Fast Witness Persistence for MRI Volumes via Hybrid Landmarking
Jorge Leonardo Ruiz Williams
TL;DR
This work tackles the scalability bottleneck of exact filtrations in persistent homology for full MRI volumes by proposing a hybrid landmarking strategy coupled with a GPU-accelerated lazy witness filtration. The method converts MRI data into a unit-cube point cloud with intensity weights, selects a compact landmark set using a density-aware MaxMin approach, and builds a lazy witness complex with a $k$-nearest-witness constraint, enabling efficient topological summaries while preserving $H_1$ and higher features where relevant. Key contributions include the hybrid landmarking scheme with an automatic scaling rule, a coverage-aware diagnostic suite, a modular Python distribution (whale-tda) with CLI presets for fast sweeps, and a comprehensive benchmark suite across BrainWeb, IXI, and synthetic datasets demonstrating improved coverage and scalability.
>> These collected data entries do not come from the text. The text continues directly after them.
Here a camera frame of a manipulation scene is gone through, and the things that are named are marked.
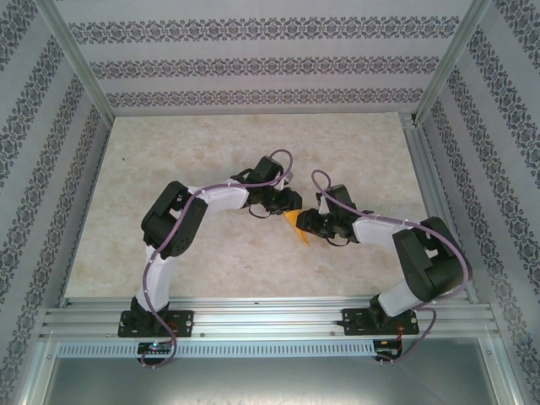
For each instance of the orange cloth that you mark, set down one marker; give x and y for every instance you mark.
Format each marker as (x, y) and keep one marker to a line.
(297, 232)

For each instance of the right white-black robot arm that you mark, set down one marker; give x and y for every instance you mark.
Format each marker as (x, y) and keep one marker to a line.
(398, 301)

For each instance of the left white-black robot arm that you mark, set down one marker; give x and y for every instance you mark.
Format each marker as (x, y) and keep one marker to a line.
(160, 282)

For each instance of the grey metal sheet panel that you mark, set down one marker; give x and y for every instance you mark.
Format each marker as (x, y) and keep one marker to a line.
(270, 384)

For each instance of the small circuit board green light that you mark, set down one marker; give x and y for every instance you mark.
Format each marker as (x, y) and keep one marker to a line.
(156, 347)

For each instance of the long aluminium base rail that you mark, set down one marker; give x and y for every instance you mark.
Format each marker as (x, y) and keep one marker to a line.
(270, 320)

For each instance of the aluminium side rail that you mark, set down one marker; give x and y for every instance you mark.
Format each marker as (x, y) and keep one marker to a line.
(441, 202)

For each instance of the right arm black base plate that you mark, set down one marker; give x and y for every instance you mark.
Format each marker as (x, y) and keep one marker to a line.
(411, 320)

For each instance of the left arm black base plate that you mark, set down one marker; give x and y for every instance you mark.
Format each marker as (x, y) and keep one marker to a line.
(185, 322)

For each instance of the aluminium frame post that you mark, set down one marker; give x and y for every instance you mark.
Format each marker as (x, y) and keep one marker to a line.
(508, 371)
(80, 59)
(453, 59)
(38, 371)

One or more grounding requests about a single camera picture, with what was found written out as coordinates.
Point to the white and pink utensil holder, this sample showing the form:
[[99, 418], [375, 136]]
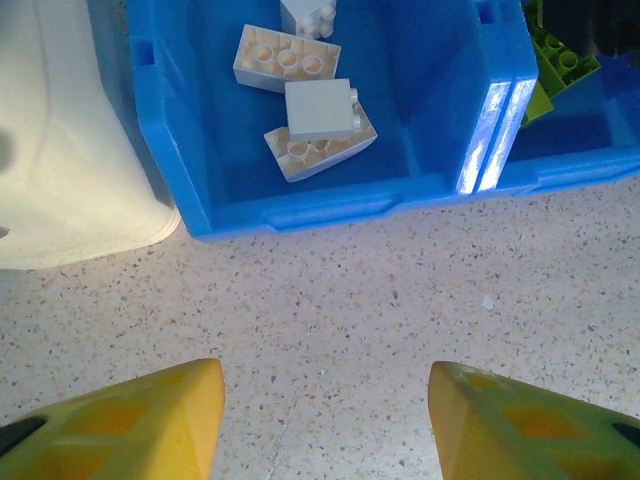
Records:
[[65, 150]]

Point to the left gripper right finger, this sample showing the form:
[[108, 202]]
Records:
[[525, 430]]

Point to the small white lego brick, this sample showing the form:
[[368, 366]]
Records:
[[320, 110], [305, 17]]

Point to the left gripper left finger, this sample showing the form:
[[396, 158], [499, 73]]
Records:
[[125, 430]]

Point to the blue plastic bin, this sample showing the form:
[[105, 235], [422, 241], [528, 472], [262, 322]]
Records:
[[575, 145], [440, 100]]

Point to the long green lego brick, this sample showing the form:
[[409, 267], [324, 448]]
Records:
[[565, 60]]

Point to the small green lego brick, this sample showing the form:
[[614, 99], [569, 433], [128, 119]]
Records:
[[537, 102]]

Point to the long white lego brick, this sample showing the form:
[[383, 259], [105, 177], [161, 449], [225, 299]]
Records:
[[325, 155], [280, 55]]

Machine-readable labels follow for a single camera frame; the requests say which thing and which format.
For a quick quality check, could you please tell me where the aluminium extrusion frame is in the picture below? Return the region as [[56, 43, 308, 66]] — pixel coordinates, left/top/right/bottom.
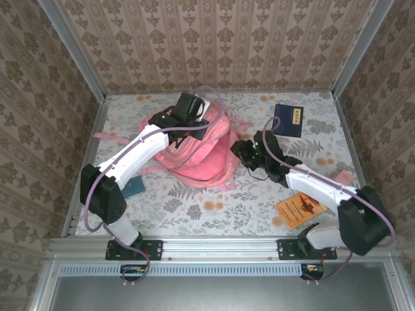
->
[[29, 0, 415, 311]]

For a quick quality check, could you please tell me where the dark blue book yellow label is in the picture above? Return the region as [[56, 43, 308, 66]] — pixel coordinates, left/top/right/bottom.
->
[[273, 103, 305, 139]]

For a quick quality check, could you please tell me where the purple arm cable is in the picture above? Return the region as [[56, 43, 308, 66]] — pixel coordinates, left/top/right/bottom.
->
[[261, 116, 397, 286], [84, 86, 226, 288]]

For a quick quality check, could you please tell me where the slotted grey cable duct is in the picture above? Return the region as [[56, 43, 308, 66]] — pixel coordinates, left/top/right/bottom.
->
[[60, 262, 325, 277]]

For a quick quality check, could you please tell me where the grey metal sheet panel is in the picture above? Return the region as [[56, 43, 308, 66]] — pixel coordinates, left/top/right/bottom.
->
[[48, 262, 401, 311]]

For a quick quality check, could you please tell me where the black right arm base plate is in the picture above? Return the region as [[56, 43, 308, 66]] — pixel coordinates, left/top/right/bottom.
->
[[277, 238, 338, 261]]

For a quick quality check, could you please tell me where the pink student backpack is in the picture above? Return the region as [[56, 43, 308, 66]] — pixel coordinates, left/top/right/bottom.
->
[[93, 102, 257, 192]]

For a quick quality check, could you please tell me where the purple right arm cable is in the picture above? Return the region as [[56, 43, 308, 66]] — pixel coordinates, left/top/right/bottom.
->
[[261, 116, 397, 286]]

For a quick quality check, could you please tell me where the blue book gold emblem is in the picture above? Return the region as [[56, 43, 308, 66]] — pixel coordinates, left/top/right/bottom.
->
[[121, 176, 147, 200]]

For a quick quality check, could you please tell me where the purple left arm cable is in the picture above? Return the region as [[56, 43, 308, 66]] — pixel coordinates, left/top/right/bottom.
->
[[84, 86, 226, 288]]

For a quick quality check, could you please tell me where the orange paperback book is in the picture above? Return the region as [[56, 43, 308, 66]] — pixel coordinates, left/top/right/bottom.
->
[[274, 191, 327, 231]]

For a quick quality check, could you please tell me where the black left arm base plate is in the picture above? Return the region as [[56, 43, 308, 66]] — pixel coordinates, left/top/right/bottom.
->
[[105, 238, 163, 261]]

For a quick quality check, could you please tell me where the floral tablecloth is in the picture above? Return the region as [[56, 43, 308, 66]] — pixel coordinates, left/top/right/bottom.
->
[[75, 91, 366, 236]]

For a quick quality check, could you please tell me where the small pink pad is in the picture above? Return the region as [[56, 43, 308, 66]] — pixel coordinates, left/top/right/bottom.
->
[[335, 170, 355, 185]]

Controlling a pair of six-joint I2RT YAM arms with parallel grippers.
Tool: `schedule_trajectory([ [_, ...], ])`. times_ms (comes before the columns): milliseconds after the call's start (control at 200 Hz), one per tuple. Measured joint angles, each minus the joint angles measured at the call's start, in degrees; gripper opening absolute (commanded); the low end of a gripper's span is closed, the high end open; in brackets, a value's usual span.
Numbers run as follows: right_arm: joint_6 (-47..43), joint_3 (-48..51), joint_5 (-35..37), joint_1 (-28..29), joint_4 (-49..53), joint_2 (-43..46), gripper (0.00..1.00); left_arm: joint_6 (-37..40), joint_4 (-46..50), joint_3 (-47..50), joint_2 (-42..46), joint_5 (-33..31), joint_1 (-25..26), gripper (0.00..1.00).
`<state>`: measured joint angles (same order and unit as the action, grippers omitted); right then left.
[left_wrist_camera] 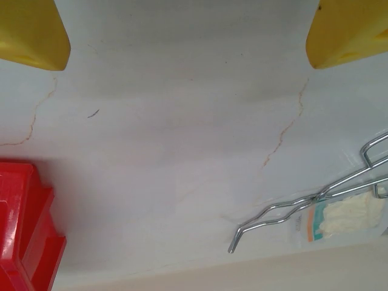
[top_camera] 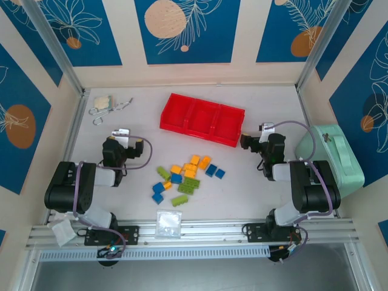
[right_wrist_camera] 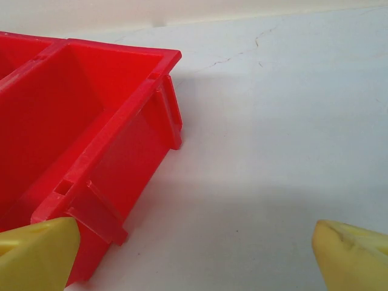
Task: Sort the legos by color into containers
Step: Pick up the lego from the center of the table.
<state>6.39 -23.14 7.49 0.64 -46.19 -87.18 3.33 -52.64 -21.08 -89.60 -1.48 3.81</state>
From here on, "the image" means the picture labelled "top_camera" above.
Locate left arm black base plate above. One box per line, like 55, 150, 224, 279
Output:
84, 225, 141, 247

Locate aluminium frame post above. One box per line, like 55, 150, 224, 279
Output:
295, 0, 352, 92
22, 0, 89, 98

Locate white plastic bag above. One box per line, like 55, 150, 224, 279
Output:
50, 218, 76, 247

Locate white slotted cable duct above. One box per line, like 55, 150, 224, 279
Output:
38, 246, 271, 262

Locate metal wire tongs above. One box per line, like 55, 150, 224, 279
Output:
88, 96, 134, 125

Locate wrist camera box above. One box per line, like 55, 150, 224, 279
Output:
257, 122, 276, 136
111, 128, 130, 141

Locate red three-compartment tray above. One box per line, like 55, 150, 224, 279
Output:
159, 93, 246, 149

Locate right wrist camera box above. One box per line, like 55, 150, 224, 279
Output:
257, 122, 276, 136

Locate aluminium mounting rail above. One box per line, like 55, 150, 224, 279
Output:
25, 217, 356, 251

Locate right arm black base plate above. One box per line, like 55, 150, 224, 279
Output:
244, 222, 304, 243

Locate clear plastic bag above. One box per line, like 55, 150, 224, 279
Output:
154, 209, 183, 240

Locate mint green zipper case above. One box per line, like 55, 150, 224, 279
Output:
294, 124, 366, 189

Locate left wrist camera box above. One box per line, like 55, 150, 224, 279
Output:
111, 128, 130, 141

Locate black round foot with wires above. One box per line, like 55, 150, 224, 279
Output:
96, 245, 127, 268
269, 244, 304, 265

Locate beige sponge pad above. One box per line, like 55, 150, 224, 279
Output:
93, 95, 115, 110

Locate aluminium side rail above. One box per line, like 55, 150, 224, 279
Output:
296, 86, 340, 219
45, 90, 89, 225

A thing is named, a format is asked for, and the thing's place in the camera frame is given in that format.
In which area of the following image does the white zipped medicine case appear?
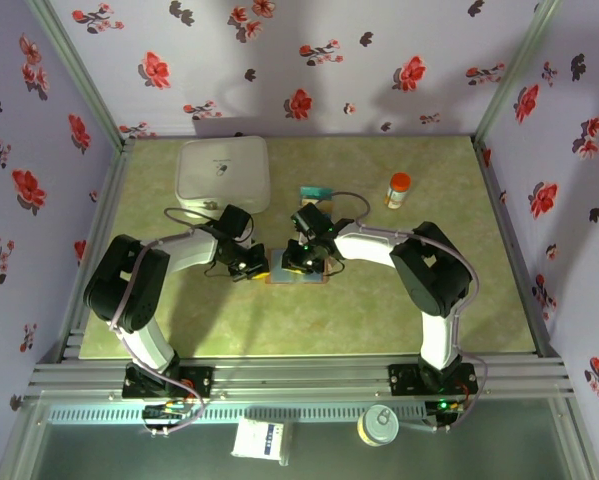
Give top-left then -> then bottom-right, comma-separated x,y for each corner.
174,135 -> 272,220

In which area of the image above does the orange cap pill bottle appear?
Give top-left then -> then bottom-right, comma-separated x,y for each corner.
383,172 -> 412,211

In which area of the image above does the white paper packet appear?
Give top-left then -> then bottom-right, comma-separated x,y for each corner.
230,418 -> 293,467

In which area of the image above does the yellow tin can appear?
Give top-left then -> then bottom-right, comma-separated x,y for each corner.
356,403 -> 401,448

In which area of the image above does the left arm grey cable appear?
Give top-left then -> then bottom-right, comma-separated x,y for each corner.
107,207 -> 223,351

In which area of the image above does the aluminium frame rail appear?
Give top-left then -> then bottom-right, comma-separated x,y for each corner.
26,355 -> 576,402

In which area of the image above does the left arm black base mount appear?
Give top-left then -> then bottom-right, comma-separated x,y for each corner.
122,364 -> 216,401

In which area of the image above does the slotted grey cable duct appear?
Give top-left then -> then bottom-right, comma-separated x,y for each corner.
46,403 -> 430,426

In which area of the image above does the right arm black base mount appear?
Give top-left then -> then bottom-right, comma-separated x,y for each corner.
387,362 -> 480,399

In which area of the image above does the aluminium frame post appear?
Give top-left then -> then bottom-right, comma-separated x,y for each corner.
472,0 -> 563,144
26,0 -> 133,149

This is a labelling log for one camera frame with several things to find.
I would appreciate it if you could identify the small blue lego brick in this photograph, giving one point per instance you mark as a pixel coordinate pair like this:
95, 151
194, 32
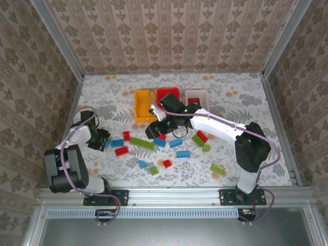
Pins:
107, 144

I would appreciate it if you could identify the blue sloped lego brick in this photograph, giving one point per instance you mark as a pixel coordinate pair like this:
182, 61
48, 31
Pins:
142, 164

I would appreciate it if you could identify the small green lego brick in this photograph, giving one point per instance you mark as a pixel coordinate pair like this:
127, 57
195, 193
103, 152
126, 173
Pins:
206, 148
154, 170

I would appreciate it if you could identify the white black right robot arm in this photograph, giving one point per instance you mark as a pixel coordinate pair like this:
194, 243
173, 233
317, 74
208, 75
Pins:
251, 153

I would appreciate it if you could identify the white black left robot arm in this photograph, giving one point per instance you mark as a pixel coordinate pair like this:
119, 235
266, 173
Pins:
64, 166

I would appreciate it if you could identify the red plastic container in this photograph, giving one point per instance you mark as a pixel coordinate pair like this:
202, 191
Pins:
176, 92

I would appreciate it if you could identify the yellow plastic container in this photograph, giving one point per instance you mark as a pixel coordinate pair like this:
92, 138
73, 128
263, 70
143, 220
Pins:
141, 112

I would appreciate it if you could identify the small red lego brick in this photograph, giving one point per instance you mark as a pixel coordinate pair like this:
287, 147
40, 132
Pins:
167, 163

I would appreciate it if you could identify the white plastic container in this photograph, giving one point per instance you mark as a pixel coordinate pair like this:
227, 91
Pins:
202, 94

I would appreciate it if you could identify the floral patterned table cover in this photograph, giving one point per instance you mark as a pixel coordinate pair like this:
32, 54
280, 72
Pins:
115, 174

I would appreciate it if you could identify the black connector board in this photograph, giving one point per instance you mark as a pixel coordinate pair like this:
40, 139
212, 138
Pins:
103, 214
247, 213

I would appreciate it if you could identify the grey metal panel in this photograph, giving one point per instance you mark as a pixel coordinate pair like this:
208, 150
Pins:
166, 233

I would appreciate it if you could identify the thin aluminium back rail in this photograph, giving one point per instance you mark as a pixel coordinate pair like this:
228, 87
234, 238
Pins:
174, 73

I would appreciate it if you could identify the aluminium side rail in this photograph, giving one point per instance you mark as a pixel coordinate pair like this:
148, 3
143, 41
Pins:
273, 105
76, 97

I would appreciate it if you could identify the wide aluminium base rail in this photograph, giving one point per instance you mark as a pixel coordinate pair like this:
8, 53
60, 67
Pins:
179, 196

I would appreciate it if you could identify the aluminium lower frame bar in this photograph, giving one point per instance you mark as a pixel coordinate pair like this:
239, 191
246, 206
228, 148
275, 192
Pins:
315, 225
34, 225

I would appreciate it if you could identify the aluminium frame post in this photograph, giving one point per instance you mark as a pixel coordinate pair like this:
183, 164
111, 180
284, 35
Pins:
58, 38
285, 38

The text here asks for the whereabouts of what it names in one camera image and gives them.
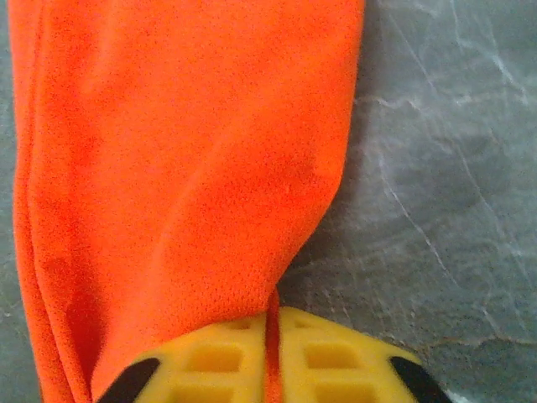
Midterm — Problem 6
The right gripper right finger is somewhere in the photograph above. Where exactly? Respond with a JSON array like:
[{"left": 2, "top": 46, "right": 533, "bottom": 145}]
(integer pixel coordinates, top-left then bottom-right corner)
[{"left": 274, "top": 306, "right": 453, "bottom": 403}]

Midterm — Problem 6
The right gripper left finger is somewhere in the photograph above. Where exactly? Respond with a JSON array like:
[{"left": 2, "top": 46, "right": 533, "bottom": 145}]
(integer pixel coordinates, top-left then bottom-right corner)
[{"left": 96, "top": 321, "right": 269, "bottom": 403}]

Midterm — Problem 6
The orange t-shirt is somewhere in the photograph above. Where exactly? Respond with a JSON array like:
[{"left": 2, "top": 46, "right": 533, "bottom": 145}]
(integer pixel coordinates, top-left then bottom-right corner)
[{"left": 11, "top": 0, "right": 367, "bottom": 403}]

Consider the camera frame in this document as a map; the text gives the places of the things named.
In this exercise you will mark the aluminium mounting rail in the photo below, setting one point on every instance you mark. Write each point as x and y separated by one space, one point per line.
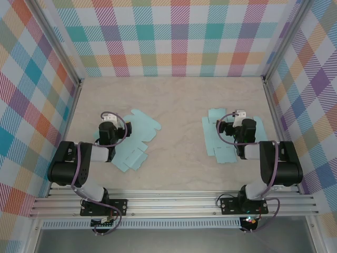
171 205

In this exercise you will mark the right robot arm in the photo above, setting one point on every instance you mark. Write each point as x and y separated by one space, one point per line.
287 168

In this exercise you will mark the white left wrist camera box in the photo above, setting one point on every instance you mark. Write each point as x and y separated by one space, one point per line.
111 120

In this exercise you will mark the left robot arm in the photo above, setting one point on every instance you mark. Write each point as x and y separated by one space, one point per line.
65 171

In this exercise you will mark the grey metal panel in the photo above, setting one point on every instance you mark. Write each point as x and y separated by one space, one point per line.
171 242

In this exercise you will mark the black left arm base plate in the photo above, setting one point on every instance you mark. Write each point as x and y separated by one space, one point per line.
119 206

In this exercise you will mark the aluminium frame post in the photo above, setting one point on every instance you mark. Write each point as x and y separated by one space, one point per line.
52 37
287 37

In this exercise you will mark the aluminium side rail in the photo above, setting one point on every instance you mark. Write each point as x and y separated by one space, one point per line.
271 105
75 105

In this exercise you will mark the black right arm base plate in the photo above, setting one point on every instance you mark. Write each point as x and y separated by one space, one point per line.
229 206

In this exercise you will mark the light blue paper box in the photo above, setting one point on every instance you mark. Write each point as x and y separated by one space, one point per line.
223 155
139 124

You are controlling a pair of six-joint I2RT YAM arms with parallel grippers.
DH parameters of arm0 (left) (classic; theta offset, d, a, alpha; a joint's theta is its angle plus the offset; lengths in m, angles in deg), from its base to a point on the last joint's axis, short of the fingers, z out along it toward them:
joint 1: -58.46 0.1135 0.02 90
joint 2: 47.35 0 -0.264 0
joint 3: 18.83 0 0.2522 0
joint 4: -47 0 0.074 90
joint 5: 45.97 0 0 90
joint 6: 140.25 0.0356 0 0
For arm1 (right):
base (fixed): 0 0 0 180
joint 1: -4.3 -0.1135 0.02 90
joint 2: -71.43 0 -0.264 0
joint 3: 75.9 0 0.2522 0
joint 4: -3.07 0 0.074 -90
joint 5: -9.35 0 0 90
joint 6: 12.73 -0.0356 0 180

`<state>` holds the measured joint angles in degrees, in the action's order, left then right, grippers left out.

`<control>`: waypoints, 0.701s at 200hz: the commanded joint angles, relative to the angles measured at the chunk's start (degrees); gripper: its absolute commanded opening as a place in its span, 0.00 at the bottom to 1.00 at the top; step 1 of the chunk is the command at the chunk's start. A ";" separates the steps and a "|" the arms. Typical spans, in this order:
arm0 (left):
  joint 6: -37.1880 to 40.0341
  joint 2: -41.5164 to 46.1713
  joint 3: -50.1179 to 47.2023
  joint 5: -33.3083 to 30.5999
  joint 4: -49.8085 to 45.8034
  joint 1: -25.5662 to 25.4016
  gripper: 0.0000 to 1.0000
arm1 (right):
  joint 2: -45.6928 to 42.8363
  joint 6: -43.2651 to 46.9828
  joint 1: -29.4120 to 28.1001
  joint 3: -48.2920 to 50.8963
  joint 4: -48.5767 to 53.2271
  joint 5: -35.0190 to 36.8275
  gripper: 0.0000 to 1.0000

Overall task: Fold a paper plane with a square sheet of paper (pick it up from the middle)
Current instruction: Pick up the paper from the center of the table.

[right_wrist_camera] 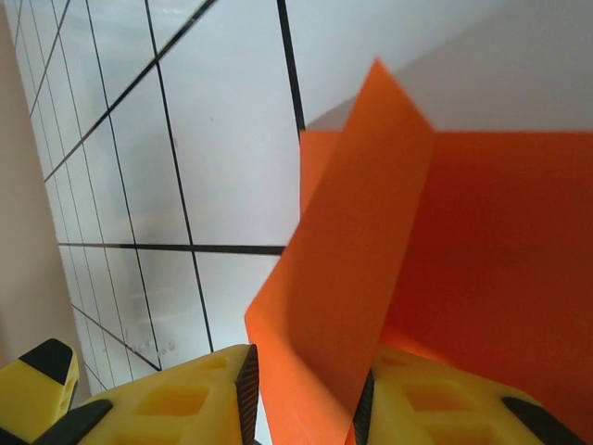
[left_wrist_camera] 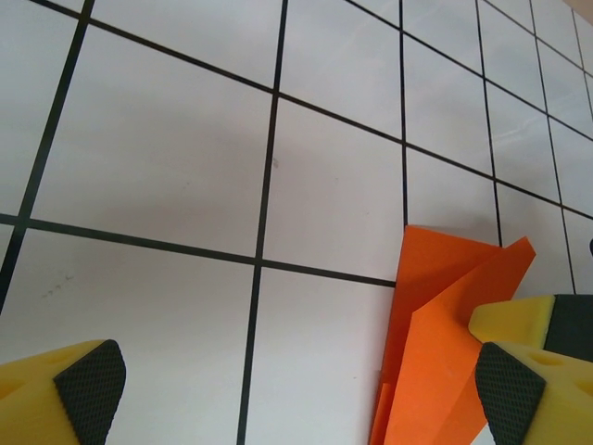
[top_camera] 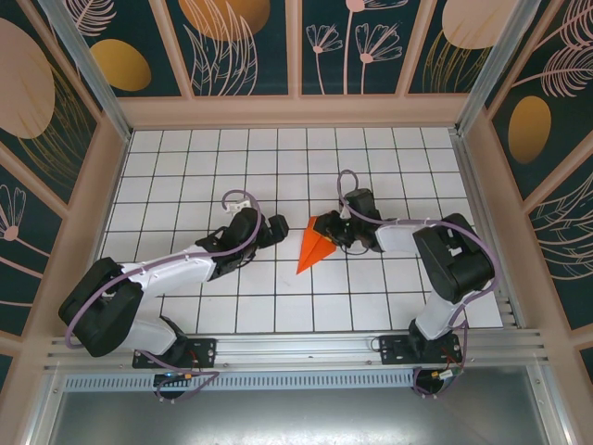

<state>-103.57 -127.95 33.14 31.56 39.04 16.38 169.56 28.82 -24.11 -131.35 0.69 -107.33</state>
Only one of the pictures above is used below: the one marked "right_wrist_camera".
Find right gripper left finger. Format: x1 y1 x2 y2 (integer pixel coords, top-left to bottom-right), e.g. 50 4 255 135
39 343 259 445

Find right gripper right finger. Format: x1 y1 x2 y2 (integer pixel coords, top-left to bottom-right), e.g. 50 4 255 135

The approach offers practical impact for rapid topology-aware analysis in medical imaging and beyond by avoiding the combinatorial blow-up of classical filtrations while maintaining fidelity to salient topological signatures, as evidenced by sub-second to tens-of-seconds runtimes and robust agreement with reference filtrations.
Abstract
We introduce a scalable witness-based persistent homology pipeline for full-brain MRI volumes that couples density-aware landmark selection with a GPU-ready witness filtration. Candidates are scored by a hybrid metric that balances geometric coverage against inverse kernel density, yielding landmark sets that shrink mean pairwise distances by 30-60% over random or density-only baselines while preserving topological features. Benchmarks on BrainWeb, IXI, and synthetic manifolds execute in under ten seconds on a single NVIDIA RTX 4090 GPU, avoiding the combinatorial blow-up of Cech, Vietoris-Rips, and alpha filtrations. The package is distributed on PyPI as whale-tda (installable via pip); source and issues are hosted at https://github.com/jorgeLRW/whale. The release also exposes a fast preset (mri_deep_dive_fast) for exploratory sweeps, and ships with reproducibility-focused scripts and artifacts for drop-in use in medical imaging workflows.